The parallel to the column's hardware argument is almost structural. Just as we cannot manufacture 150,000 NDAA-compliant airframes because we surrendered rare-earth processing to China, we cannot govern 150,000 autonomous agents because we never built the governance infrastructure in the first place. The hardware supply chain is throttled by neodymium bottlenecks and patriotic red tape. The governance supply chain doesn't exist. And just as waiving NDAA compliance on hardware components would fund Chinese manufacturing at the expense of domestic industrial capacity, cutting corners on governance infrastructure would create systems that cannot be audited, cannot be defended in legal proceedings, and cannot produce the evidence that international humanitarian law requires when lethal decisions are delegated to machines.

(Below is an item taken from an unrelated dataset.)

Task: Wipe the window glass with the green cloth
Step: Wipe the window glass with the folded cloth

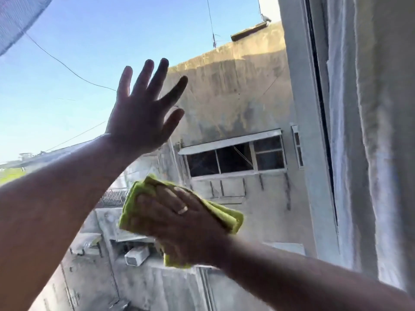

The CNSA 2.0 timeline makes this even more urgent. NSA mandates that all national security systems must support post-quantum cryptographic algorithms by 2027 and complete migration by 2035. Every governance record, every authorization proof, every chain-of-custody artifact for autonomous weapons systems that is signed with classical cryptography today has an expiration date. If we build governance infrastructure now using RSA or ECDSA signatures, adversaries with sufficient quantum computing resources will eventually be able to forge or repudiate those records. The evidentiary foundation of accountability collapses retroactively. Quantum-safe governance infrastructure is not a nice-to-have. It is a precondition for any autonomous system whose actions may be subject to legal review in 2040 or 2050 - which is to say, all of them.

What Needs to Happen

Investors funding the next generation of defense technology should hear this clearly: the opportunity is not in the drone. It is in the evidence layer that makes the drone's autonomy legally and operationally viable. We need sovereign, domestically built governance infrastructure that produces cryptographic proof of authorized action - independent of the system being governed, verifiable by third parties, and resistant to quantum-era cryptanalysis. Congress should codify governance attestation requirements for autonomous weapons systems, not as voluntary guidelines but as statutory mandates tied to acquisition. NIST's AI Agent Standards Initiative should prioritize interoperable governance receipt standards that work across platforms, across vendors, and across classification levels. The Department of Defense should require that every autonomous system fielded under the Drone Dominance Program produce tamper-evident, independently verifiable evidence of authorization - not as a Phase IV afterthought, but as a Phase I requirement. During World War II, Ford didn't just build B-24s at Willow Run. Every aircraft had a paper trail - inspection records, quality certificates, chain-of-custody documentation - that proved it was built to specification. The evidence infrastructure existed alongside the production infrastructure because nobody would put a crew in an unverified bomber. We are now building autonomous systems that will make lethal decisions without a crew onboard. The case for governance infrastructure is not weaker. It is stronger. We should fund it accordingly.